When, in 2006, I first raised the issue of immigration and its impact on white working-class communities, I was vilified for giving the "oxygen of publicity" to the British National Party. The false accusation was that talking about immigration legitimised support for the extreme right.
When, in 2007, I raised the question of how to respond to genuine frustrations felt by those working-class communities who were most affected by migration, living in areas where jobs and housing were already too scarce, I was accused by some of "using the words of the BNP".
Few of my fellow MPs who sidled up to express their support were willing to engage in a public debate.
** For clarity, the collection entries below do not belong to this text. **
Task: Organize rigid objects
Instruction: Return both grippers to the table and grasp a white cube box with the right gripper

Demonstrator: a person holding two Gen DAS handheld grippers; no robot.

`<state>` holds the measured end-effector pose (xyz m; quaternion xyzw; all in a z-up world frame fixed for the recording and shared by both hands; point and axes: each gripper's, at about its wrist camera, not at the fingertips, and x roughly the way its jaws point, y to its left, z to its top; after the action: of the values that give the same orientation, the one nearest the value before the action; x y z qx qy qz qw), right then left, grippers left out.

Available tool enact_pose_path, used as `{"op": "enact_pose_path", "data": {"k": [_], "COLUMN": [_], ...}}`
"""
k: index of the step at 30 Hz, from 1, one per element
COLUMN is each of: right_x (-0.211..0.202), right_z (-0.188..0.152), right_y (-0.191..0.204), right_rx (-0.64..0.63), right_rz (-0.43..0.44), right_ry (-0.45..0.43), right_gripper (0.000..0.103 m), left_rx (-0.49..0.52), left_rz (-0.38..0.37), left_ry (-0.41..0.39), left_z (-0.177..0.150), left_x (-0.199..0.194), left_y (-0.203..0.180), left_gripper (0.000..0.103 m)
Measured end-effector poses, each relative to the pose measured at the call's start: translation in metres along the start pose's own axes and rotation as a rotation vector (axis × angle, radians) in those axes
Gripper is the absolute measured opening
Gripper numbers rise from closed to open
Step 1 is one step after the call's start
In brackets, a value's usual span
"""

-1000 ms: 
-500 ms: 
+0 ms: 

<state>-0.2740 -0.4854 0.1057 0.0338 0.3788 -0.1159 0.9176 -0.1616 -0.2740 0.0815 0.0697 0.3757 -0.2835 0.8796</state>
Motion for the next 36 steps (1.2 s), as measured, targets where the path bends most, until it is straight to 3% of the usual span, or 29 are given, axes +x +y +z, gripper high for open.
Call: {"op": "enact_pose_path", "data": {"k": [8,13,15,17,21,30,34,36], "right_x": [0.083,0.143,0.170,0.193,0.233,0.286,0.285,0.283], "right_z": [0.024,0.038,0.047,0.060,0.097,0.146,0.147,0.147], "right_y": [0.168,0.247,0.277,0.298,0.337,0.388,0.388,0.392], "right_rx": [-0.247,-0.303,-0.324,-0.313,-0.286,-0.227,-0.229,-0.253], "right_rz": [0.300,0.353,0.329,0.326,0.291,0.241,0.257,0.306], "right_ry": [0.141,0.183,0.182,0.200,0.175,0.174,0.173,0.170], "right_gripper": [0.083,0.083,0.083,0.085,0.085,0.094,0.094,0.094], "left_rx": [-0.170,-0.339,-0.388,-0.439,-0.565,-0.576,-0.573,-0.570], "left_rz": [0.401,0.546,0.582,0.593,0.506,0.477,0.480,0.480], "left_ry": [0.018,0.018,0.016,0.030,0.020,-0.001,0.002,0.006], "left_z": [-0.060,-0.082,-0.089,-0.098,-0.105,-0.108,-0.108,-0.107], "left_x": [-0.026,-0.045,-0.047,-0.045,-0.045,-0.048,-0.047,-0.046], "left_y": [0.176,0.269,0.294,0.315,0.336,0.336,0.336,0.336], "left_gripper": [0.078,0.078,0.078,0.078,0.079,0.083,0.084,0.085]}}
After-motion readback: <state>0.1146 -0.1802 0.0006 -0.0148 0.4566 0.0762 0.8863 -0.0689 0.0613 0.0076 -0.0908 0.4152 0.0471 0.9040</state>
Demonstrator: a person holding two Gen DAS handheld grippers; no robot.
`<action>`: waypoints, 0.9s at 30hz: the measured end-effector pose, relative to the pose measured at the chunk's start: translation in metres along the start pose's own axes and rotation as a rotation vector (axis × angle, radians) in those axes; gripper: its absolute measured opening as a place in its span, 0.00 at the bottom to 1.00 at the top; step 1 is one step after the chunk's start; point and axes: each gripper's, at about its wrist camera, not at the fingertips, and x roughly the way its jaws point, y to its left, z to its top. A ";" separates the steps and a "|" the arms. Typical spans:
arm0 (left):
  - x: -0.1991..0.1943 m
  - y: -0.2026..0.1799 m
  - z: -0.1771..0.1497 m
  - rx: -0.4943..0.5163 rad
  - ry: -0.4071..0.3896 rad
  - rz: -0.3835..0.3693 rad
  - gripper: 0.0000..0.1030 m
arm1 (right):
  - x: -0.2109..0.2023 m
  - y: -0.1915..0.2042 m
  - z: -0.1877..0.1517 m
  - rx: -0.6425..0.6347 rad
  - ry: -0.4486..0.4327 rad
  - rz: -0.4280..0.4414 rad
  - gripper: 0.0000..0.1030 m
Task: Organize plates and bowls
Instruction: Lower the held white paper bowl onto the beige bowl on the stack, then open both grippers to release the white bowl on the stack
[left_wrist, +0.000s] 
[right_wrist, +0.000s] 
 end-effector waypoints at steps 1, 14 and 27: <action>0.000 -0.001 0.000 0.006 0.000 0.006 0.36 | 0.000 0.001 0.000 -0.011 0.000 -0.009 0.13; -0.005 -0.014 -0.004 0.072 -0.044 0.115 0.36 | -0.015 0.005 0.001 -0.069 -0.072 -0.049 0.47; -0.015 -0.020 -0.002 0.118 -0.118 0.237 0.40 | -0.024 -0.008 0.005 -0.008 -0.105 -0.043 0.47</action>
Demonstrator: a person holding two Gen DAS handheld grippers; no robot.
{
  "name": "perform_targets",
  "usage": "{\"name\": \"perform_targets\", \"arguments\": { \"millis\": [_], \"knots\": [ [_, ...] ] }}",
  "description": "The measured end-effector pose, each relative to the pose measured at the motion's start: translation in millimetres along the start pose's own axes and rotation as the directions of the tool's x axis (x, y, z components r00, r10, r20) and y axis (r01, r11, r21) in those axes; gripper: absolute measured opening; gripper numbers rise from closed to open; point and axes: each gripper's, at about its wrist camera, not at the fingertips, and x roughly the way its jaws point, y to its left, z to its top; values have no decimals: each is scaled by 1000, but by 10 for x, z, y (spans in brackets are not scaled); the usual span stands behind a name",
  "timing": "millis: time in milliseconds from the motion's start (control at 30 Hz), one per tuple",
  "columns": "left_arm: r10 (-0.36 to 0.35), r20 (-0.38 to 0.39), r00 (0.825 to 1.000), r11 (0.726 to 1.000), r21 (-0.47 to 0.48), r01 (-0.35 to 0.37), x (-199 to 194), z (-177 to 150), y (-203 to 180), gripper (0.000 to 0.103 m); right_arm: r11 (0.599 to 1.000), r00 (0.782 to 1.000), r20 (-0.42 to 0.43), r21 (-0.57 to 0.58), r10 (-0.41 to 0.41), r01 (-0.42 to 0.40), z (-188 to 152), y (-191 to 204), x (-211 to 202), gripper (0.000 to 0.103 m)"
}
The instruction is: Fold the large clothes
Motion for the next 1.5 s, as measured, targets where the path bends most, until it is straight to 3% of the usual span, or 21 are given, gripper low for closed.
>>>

So, I'm pleased to hear that the Prime Minister wants a wide-ranging debate, but I'm sceptical of his motives.
David Cameron's timing has more to do with politics than policy. His speech seemed more about shoring up the Tories' right flank before the local elections, just as Vince Cable's response was about shoring up the Liberal Democrats' left flank.
But, whatever the motives and however bad the timing, engage we must.
The issues surrounding immigration are hugely important to voters. If we want to reconnect people to politics, we have to talk about the things that matter to them, not the obsessions of the Westminster village.
And if we do not openly lead the difficult debate on the impact of migrants settling in existing communities, we leave the terrain open for the extreme right, letting them exploit people's fears for their own hideous racist purposes. Indeed, it is not talking about immigration that provides the extreme right with the oxygen it needs to succeed in the democratic arena.
I do, however, despair at Cameron's approach. His main response is to talk tough on numbers. Like others before him, he says he'll dramatically reduce the numbers coming into Britain. Like the others, he will fail.
Migration is a feature of globalisation. People move across national boundaries more often and more easily. Britain is an attractive destination for many in Europe and beyond, with its job opportunities, its language and its open and tolerant culture.
It is disingenuous to pretend that we can turn the clock back to the 1980s – globalisation is a reality and we have to deal with the world as it is now, not with how we might remember it.
It was Labour that got tough on people abusing the asylum system and cut the numbers seeking asylum from more than 84,000 in 2002, to just under 18,000 by 2010. But migrants found new routes. So, for instance, in 2000, 75,000 students came to study in the UK, but by 2010 that figure had become 234,000. Many were genuine students, but some were not.
Now the Tory-led coalition is promising to get tough on students, but, even if it succeeds, migrants will find new routes, as family members or visitors or whatever opens up for them.
Of course, the Government must continue to try to manage migration in a fair and efficient way, but promising to cut numbers substantially offers a false prospectus. When politicians say they will do something and fail to deliver, people lose trust. An honest conversation needs honesty about what the Government can do.
The focus must shift from a single- minded obsession with numbers to a consideration of the impact migration has on affected communities. And that means the Government must put its money where its mouth is.
Everyone agrees that it is important for immigrants to speak our language. But it's no good Cameron talking about the importance of learning English while cutting all funding for English classes for nearly all immigrants.
Above all, my conversations with constituents in Barking and Dagenham convince me that what really angers people is a perceived unfairness in the way recently arrived migrants access public resources, particularly social housing. If we can tackle that perception I believe we can puncture much of the hostility. To do that we need a system for allocating public resources which is open and transparent and that people feel is fair.
That means giving some proper weighting to the length of time people have lived in a community and the contribution they have made.
These are tough issues, especially for the left. These ideas are no substitute for building more affordable homes or redistributing more wealth. But no matter how many new affordable properties we build, we will always need to ration scarce public resources; doing that in a way that enhances community cohesion is important.
Crucially, leading a debate on these difficult issues is the best way of responding to the challenge of immigration and ensuring that we keep it out of the hands of extremists.